Surface finishing for machined titanium parts
A number of surface finishing techniques, including titanium polishing, can improve CNC machined titanium products for functional and aesthetic reasons. These surface treatments include:
- polishing
- Anodizing
- Chrome plating
- Powder coating
- PVD Coating
- to brush
Applications of Titanium Machined Parts
Parts made from titanium are durable, corrosion-resistant and aesthetic. Thanks to these properties, they can be used in countless industries.
Maritime/navigation industry
Compared to most natural metals, titanium has greater corrosion resistance. This durability makes it ideal for manufacturing propeller shafts, underwater robots, mooring equipment, ball valves, marine heat exchangers, fire tubes, pumps, exhaust pipe linings and integrated refrigeration systems.
Aerospace
Due to its numerous desirable properties, titanium is a highly sought after material in the aerospace industry. These properties include its high strength-to-weight ratio, excellent corrosion resistance and suitability for extremely hot environments. Titanium parts in the aerospace industry include seat components, turbine components, shaft, valve, housing and filter parts, and oxygen generation system parts.
Auto Industry
In the automotive sector, titanium versus aluminum is always a hotly debated topic, with aluminum having the advantage due to its availability and cost-benefit. However, titanium is still used in the manufacture of automotive parts. The main applications of titanium and its alloys in the automotive industry are the manufacture of valves, valve springs, seals, automatic stop brackets, overhead lug nuts, engine piston pins, suspension springs, brake caliper pistons, rocker arms engine and connecting rods of internal combustion engines.
Medicine and dentistry
Due to its high corrosion resistance, low electrical conductivity and physiological pH values, titanium has numerous applications in the medical industry. Titanium parts used in the medical industry include tapered, straight or self-tapping bone screws, screws for dental implants, skull screws for cranial fixation systems, spinal fixation rods, connectors and plates, orthopedic pins, etc.
Choose WayKen to machine titanium parts
Concluding
Common questions
Is titanium harder to machine than steel?
Titanium is more difficult to machine than steel, mainly due to its high melting point.
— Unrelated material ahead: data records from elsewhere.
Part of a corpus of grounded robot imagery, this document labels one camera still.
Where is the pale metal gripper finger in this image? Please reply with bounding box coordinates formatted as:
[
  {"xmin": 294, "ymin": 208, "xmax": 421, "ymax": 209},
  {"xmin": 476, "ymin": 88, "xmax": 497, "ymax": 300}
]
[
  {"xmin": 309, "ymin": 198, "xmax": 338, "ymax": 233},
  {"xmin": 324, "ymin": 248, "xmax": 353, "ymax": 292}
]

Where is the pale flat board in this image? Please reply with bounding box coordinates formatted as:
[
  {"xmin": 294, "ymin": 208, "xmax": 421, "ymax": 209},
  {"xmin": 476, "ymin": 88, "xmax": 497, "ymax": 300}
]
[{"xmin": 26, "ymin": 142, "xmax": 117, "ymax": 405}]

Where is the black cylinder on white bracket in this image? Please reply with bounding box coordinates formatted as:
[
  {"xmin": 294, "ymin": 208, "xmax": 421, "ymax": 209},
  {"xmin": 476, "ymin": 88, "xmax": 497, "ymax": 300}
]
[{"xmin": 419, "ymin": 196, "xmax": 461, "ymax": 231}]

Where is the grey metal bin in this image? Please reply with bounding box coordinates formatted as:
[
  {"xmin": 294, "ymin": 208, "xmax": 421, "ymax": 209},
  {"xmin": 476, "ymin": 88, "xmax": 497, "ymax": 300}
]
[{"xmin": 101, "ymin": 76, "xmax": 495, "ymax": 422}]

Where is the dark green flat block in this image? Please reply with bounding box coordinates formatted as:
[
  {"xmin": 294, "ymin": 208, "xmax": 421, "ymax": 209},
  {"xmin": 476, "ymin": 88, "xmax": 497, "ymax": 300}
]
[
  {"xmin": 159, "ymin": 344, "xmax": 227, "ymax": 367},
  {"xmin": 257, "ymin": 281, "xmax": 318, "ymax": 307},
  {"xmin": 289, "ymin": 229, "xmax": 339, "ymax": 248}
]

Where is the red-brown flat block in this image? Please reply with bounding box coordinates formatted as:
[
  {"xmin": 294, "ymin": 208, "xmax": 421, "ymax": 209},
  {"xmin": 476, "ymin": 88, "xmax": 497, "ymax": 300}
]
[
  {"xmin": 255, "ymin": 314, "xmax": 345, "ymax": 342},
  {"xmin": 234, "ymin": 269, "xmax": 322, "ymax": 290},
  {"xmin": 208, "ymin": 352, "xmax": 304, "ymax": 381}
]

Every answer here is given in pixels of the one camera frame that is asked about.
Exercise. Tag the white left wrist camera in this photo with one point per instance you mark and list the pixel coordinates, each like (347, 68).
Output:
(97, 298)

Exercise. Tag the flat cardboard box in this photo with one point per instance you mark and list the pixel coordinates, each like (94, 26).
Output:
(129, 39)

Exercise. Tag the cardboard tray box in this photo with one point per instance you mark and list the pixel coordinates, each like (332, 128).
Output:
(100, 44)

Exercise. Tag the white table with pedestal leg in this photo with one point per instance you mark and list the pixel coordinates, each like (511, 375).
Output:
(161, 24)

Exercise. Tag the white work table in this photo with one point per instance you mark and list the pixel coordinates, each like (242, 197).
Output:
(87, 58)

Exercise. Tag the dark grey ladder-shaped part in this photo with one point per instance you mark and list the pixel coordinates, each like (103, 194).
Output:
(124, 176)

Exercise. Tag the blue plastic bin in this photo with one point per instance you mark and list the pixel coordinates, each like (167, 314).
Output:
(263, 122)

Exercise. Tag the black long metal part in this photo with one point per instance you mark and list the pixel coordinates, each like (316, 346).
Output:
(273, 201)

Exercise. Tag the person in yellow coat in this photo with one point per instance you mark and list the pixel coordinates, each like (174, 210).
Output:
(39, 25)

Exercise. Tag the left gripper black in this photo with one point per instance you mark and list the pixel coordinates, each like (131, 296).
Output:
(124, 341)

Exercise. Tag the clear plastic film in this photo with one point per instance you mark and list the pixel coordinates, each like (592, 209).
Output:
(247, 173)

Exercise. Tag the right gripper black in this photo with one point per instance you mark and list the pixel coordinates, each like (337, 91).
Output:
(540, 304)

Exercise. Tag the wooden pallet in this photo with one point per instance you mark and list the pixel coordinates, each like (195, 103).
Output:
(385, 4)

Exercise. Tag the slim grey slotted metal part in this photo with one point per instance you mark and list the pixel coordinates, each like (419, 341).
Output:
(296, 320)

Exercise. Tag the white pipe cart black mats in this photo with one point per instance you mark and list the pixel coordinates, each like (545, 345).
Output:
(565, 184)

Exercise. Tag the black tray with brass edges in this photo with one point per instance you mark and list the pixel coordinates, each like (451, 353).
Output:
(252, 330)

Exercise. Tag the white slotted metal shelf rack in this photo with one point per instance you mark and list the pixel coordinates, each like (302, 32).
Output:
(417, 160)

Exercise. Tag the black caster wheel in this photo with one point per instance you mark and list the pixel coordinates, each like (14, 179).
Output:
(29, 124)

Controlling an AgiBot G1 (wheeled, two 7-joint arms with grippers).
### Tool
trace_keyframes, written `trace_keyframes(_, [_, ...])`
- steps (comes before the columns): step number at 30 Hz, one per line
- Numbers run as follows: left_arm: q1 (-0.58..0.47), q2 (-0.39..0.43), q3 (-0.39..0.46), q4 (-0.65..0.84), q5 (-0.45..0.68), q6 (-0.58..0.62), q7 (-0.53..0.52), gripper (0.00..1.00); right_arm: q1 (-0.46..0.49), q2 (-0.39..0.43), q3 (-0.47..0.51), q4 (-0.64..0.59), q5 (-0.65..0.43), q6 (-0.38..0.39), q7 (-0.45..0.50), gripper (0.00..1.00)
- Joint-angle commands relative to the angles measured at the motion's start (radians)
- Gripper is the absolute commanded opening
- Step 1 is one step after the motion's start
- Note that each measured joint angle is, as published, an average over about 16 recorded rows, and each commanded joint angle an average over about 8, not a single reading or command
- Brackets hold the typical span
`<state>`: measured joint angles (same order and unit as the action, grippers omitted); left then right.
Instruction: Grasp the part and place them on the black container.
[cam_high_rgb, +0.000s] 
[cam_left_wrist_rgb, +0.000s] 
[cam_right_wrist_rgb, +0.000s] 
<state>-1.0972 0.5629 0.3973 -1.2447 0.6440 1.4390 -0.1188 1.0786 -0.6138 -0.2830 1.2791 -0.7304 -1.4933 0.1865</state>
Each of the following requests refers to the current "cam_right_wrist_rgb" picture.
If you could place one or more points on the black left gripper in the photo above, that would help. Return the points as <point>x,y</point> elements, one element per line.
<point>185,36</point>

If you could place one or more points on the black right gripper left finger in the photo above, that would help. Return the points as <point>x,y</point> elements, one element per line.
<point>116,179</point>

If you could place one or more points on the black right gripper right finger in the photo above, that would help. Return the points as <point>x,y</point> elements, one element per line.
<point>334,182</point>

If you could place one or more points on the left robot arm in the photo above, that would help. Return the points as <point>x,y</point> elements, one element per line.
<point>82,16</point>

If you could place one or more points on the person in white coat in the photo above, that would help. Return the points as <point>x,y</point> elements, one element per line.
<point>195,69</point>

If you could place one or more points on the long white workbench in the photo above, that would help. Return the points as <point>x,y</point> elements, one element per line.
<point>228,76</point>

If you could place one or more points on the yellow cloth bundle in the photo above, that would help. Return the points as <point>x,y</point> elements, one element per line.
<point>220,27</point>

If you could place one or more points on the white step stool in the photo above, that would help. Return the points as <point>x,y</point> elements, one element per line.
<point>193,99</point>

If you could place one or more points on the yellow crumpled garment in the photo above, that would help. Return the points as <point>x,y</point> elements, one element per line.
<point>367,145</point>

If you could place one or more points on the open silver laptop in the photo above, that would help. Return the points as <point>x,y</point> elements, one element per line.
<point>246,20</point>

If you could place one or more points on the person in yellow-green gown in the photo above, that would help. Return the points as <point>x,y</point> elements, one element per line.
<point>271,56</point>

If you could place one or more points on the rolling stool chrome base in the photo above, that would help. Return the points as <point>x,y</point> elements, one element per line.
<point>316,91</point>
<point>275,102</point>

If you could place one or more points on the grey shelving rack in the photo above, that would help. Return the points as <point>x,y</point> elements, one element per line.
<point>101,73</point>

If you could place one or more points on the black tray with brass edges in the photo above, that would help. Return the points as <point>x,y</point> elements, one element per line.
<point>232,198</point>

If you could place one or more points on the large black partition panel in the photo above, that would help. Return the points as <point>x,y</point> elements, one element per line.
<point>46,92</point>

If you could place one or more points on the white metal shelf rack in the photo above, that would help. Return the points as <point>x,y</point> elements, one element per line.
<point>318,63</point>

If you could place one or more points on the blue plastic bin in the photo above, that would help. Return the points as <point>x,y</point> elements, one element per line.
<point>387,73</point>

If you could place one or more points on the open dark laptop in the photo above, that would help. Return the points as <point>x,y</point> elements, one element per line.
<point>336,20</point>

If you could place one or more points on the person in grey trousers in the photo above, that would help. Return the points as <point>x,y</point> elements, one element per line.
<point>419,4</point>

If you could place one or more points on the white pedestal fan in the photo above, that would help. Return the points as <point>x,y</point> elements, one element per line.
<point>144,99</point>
It is also very malleable and often stretches before breaking, making it difficult to work with.
What is the feed rate when milling titanium?
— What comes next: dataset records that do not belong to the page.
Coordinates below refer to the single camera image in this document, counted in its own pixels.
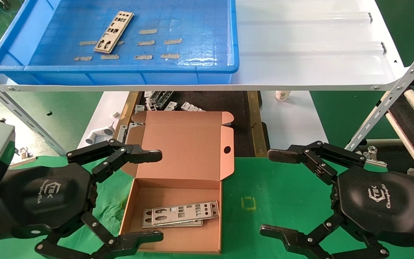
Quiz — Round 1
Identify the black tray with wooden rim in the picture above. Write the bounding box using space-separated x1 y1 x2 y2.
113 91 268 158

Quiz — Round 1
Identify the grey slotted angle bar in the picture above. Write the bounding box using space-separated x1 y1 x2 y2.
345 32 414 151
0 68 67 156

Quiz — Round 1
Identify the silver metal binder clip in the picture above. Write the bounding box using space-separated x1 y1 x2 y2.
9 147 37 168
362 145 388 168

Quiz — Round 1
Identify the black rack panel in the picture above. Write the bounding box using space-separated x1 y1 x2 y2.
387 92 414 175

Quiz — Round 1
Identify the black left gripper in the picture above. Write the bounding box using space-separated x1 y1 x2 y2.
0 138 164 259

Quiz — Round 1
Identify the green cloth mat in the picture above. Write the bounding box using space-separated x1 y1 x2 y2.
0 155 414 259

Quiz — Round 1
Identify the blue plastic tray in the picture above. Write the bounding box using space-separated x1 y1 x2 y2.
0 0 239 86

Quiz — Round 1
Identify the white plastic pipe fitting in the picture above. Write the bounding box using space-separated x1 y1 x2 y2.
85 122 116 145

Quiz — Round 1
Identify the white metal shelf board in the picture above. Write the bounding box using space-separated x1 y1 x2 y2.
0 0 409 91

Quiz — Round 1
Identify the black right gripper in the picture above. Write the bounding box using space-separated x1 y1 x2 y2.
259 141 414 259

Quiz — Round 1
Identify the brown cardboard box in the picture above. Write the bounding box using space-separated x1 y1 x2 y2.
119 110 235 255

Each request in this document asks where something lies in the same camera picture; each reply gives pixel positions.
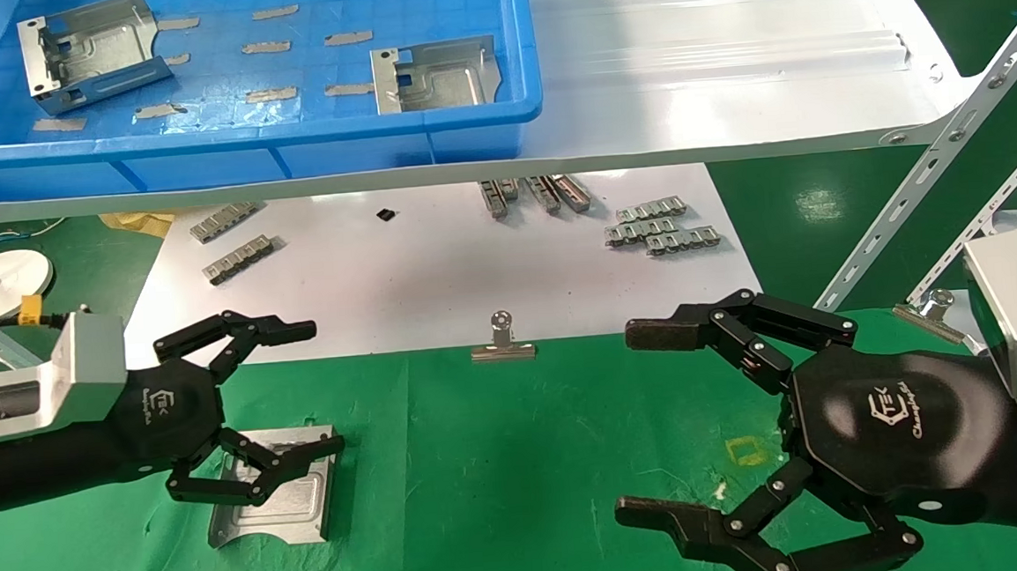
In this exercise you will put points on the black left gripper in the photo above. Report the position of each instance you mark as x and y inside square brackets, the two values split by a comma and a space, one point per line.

When machining titanium, this insert must be cut at a speed of 40 to 150 m/min and a feed of 0.03 to 0.15 mm per tooth.
How to make titanium stress-free after processing?
Stress relief techniques can be applied to titanium alloys without compromising their ductility or strength. Forgings are made by heating metal to temperatures between 595 and 705 °C (1100 and 1300 °F) for one to two hours before allowing it to cool in air.